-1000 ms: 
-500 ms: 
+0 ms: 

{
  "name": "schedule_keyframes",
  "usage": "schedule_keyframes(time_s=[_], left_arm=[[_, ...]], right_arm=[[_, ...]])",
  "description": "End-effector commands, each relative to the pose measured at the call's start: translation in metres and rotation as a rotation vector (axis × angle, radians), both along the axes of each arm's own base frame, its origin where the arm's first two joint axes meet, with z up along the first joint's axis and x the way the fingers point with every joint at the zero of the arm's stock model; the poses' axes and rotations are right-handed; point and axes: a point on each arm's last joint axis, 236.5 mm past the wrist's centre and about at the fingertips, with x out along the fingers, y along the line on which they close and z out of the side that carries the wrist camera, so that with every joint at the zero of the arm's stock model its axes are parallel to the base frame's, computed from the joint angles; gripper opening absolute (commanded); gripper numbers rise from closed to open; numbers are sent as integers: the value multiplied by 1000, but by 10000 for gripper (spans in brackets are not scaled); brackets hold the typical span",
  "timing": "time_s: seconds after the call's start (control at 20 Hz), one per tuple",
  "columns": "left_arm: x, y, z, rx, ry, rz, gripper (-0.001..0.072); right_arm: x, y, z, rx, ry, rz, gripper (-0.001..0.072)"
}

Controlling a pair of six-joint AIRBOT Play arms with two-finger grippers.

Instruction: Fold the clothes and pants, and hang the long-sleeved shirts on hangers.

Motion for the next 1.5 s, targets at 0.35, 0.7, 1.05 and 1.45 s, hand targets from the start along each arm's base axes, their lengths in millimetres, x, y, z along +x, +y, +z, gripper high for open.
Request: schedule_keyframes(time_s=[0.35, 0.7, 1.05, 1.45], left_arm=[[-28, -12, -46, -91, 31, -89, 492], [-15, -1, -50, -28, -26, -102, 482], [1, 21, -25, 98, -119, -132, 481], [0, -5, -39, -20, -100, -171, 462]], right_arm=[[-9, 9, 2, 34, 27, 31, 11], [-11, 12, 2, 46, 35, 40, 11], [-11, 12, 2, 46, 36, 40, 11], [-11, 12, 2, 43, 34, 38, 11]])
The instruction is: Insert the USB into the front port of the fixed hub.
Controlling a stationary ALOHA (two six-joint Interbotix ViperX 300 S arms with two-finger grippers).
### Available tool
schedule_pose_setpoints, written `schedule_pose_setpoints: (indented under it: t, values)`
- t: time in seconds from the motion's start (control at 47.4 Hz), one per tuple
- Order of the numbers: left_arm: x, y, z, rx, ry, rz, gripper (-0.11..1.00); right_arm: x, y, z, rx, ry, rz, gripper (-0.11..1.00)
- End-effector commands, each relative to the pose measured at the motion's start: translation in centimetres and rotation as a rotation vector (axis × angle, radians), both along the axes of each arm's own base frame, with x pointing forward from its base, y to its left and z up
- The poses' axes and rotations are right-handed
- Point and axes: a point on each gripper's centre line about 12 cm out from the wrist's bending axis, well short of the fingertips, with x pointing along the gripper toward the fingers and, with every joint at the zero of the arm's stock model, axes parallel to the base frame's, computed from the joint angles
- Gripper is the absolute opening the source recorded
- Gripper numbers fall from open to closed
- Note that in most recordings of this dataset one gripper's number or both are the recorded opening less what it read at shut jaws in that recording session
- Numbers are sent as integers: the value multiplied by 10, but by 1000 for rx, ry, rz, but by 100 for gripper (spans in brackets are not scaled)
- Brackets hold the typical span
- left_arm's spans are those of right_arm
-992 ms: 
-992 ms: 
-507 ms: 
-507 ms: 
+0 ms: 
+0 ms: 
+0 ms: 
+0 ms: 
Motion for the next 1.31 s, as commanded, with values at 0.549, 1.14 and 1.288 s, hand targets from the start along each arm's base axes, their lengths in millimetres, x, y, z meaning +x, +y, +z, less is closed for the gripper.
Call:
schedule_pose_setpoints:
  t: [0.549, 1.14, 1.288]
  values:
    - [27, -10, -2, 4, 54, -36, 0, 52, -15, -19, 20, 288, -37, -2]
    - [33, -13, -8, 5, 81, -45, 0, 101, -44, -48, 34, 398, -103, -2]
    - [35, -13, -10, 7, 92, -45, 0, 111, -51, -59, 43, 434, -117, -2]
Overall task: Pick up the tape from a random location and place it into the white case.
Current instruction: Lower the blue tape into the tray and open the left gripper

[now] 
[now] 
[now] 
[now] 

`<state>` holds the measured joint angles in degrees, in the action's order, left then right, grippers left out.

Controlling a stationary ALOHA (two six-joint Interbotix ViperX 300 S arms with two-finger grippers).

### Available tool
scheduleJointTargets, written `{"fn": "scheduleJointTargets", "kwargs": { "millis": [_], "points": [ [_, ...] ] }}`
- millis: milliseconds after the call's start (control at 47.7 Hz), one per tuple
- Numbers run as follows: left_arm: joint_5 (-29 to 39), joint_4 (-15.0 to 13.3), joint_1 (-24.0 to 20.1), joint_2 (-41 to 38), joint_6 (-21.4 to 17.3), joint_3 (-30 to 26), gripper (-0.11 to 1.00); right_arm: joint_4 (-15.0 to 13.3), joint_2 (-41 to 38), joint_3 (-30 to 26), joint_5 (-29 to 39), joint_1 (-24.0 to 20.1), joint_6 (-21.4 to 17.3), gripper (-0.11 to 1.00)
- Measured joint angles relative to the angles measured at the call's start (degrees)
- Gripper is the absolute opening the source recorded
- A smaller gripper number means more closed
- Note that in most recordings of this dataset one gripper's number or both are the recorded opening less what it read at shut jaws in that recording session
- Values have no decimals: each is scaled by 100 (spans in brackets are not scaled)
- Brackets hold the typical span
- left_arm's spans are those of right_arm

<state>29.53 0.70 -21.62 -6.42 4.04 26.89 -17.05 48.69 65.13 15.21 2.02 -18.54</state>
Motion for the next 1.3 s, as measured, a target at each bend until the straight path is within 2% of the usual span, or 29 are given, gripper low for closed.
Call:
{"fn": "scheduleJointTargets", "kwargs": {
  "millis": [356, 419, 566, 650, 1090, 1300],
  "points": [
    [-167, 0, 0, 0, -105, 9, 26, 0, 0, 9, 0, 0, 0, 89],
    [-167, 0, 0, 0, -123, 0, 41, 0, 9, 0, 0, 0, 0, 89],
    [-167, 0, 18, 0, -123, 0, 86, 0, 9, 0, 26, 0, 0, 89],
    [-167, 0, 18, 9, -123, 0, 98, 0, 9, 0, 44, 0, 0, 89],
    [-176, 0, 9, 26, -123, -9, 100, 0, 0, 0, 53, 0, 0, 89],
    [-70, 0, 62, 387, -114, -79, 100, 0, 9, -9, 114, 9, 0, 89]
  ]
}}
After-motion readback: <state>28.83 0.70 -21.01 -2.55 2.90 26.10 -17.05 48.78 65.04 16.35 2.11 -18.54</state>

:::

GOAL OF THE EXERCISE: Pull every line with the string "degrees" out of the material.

RESULT OF THE TASK:
`<state>` holds the measured joint angles in degrees, in the action's order, left then right, grippers left out.
- Measured joint angles relative to the angles measured at the call's start (degrees)

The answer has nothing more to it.